**INPUT RECORDS**
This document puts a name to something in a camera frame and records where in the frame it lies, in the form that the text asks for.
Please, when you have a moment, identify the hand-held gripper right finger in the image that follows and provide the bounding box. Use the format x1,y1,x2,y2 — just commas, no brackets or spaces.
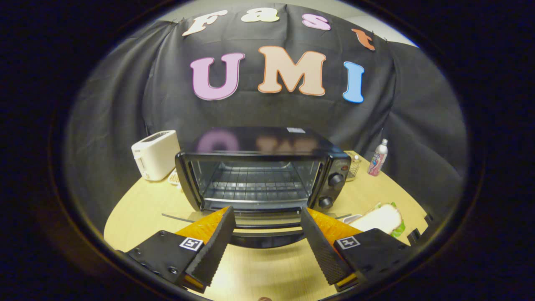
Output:
300,207,413,293

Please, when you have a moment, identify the clear glass jar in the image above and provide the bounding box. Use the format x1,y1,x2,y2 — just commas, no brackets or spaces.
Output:
346,153,361,182

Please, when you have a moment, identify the black toaster oven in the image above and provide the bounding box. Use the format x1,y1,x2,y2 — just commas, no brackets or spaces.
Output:
162,127,352,249

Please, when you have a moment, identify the white pop-up toaster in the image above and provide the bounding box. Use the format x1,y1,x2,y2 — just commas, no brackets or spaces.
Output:
131,130,181,181

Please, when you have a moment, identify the black backdrop cloth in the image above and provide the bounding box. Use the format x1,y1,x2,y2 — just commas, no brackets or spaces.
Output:
65,3,468,222

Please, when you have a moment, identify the pink and white bottle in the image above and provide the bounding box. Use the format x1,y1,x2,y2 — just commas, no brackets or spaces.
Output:
367,139,388,176

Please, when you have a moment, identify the black notched object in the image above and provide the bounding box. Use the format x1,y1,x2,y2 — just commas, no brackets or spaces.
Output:
407,213,435,247

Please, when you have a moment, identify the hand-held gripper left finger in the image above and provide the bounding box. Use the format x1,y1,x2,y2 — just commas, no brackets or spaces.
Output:
125,205,237,294

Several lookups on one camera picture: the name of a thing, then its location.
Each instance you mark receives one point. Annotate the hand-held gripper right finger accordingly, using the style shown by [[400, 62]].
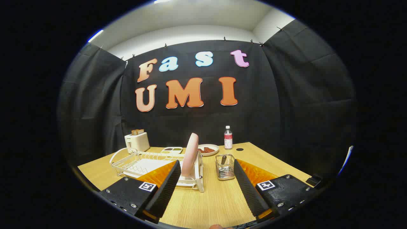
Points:
[[249, 190]]

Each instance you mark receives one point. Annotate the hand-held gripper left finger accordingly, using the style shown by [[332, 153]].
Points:
[[165, 190]]

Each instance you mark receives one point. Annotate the pink plate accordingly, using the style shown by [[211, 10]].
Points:
[[190, 152]]

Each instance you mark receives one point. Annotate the white divided snack dish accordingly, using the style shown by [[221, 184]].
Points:
[[171, 150]]

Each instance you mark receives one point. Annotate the white round food plate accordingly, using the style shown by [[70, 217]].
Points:
[[214, 147]]

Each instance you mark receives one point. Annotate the clear bottle with red label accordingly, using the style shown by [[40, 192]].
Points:
[[228, 140]]

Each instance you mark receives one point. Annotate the cream toaster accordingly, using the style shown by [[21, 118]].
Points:
[[138, 142]]

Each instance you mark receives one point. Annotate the red food pieces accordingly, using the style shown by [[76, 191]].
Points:
[[208, 149]]

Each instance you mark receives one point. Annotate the small black block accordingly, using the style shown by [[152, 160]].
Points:
[[314, 181]]

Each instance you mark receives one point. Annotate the black backdrop cloth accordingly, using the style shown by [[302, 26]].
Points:
[[197, 127]]

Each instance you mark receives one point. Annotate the row of cloth clips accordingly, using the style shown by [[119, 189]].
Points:
[[224, 38]]

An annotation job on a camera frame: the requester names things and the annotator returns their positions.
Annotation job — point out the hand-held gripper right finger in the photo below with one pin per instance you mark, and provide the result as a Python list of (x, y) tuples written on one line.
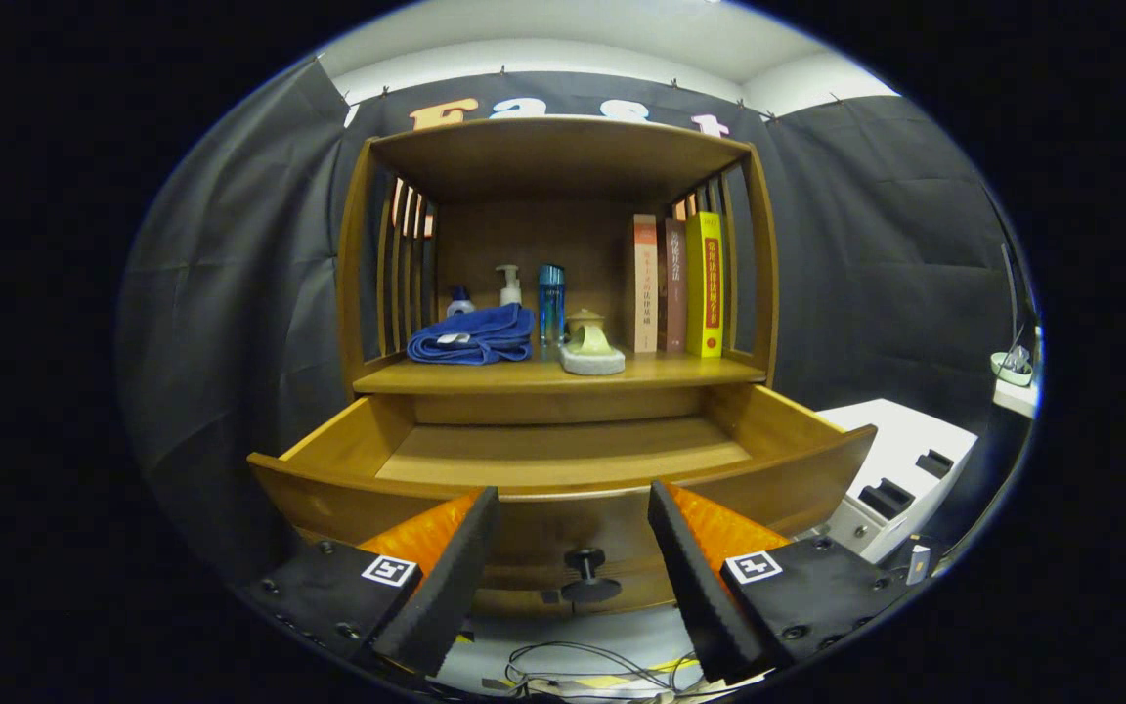
[(700, 596)]

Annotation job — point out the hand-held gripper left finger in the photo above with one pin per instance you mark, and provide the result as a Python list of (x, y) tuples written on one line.
[(451, 587)]

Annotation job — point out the black drawer knob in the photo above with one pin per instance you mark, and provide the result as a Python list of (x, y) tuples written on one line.
[(587, 590)]

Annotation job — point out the wooden drawer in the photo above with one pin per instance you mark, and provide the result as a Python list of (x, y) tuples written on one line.
[(563, 455)]

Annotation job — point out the green grey scrub brush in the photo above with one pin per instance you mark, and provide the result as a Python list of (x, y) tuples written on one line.
[(590, 362)]

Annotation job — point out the wooden cabinet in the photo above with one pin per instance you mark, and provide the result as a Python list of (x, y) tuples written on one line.
[(524, 254)]

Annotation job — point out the small white adapter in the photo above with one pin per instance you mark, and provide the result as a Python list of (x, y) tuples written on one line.
[(918, 565)]

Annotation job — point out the blue folded towel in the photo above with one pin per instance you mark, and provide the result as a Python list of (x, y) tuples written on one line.
[(485, 337)]

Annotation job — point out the small white blue-capped bottle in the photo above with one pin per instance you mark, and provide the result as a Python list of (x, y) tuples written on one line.
[(460, 306)]

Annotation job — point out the blue glass bottle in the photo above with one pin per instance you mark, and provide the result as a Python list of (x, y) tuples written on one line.
[(551, 308)]

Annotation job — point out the white pump bottle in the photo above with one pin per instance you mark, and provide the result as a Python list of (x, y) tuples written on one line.
[(511, 293)]

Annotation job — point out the brown book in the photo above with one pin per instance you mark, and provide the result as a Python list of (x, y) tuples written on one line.
[(675, 293)]

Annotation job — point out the yellow book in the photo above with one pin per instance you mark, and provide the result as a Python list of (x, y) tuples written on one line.
[(705, 284)]

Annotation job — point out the beige orange book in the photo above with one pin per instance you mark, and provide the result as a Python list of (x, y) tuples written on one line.
[(643, 284)]

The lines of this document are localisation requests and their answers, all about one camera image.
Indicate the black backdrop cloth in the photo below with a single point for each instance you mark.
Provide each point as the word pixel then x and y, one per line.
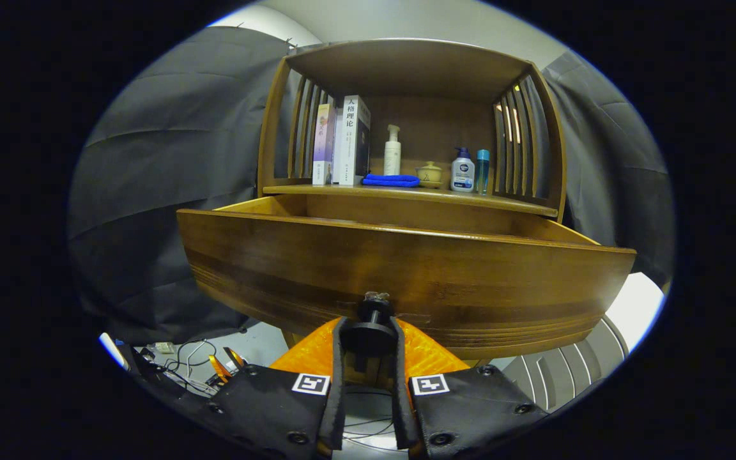
pixel 170 191

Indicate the white thick book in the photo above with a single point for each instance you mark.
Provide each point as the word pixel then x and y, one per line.
pixel 349 140

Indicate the wooden drawer with black knob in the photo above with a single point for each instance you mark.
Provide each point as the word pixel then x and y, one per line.
pixel 342 268

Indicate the wooden countertop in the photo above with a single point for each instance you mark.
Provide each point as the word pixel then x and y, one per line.
pixel 406 193

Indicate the wooden cabinet with slatted hutch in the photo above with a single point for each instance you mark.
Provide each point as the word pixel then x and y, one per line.
pixel 406 70

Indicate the purple book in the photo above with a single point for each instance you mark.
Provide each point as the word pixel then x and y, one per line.
pixel 323 144

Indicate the white lotion bottle blue cap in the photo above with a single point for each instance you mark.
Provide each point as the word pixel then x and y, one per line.
pixel 462 176

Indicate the teal slim bottle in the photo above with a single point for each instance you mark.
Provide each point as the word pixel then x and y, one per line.
pixel 482 172

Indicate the white pump bottle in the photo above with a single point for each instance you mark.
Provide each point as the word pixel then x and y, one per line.
pixel 392 156

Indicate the orange and black tool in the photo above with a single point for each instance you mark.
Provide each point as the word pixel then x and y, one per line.
pixel 218 367

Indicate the beige lidded teacup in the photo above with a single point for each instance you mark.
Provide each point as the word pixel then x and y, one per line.
pixel 430 174

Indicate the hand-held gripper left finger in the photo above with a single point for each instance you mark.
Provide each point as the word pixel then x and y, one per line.
pixel 278 409

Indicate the blue folded cloth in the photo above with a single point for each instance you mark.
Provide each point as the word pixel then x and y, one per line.
pixel 390 181

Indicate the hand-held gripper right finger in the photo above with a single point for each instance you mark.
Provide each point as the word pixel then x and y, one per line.
pixel 470 409

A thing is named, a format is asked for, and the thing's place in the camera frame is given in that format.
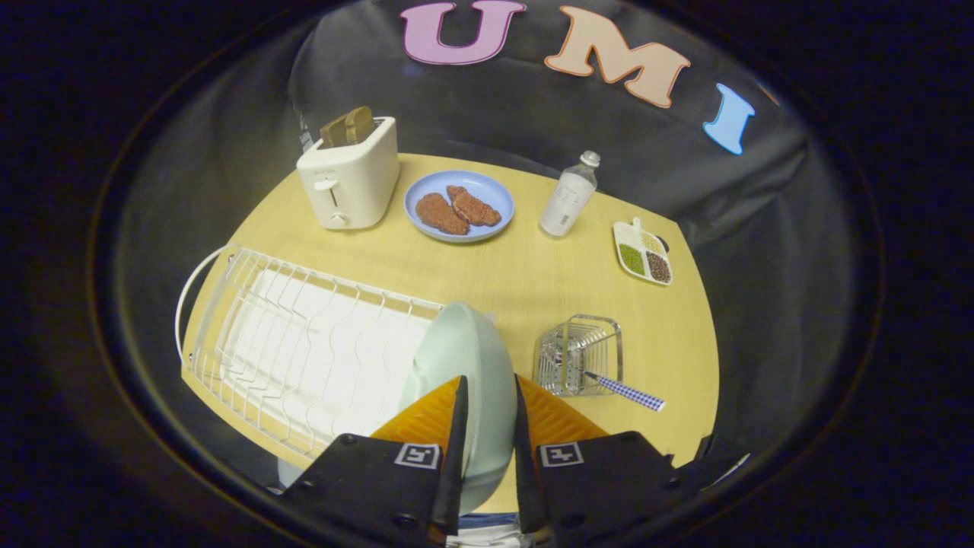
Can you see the white divided spice dish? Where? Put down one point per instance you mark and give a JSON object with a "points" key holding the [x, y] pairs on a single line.
{"points": [[644, 255]]}

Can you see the brown toast slice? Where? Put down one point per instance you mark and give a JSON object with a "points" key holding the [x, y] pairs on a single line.
{"points": [[348, 126]]}

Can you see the brown meat patty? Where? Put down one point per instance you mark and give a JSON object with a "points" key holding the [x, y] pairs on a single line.
{"points": [[473, 206], [441, 214]]}

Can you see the black backdrop cloth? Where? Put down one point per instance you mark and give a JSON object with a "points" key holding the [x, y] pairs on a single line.
{"points": [[533, 114]]}

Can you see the pale green plate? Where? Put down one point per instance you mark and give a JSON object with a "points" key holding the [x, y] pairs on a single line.
{"points": [[475, 365]]}

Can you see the blue plate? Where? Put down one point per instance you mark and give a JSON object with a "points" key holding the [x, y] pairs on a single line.
{"points": [[487, 190]]}

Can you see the white toaster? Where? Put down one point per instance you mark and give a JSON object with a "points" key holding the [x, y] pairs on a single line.
{"points": [[354, 179]]}

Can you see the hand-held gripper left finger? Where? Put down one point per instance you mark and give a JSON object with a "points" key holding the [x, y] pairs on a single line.
{"points": [[456, 449]]}

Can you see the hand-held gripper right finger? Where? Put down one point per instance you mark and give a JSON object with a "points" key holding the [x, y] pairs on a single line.
{"points": [[523, 449]]}

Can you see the white plastic bottle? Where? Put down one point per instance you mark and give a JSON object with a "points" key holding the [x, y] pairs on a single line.
{"points": [[567, 198]]}

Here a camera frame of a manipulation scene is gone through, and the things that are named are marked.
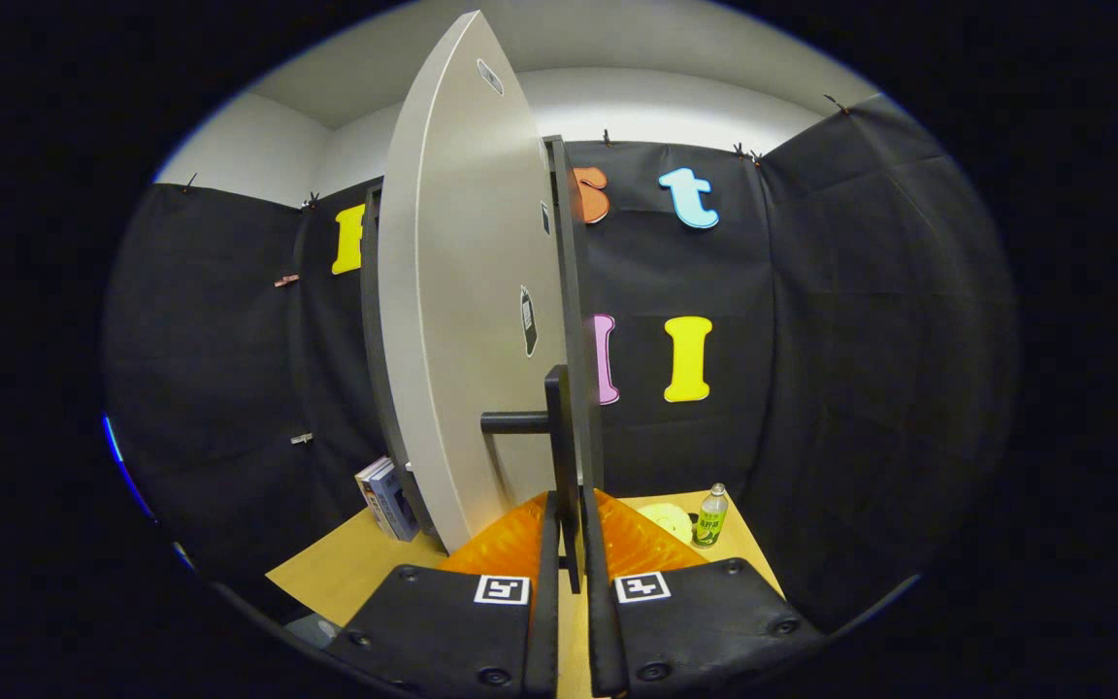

**WORK ORDER**
Copy from the entries above each line in which the string "that" can be found.

**EXERCISE ANSWER**
This document puts a name to something in a camera frame and records where in the frame it lies, in the form that the text asks for.
Please, when you have a moment, identify the hand-held gripper right finger in the image that follows and provide the bounding box. Use the format x1,y1,x2,y2 — just commas, no brackets or spaces.
A thing is named, a format is asked for, and the thing's place in the camera frame is given in that format.
Here a camera frame of a manipulation scene is gone through, and the things that are named are marked.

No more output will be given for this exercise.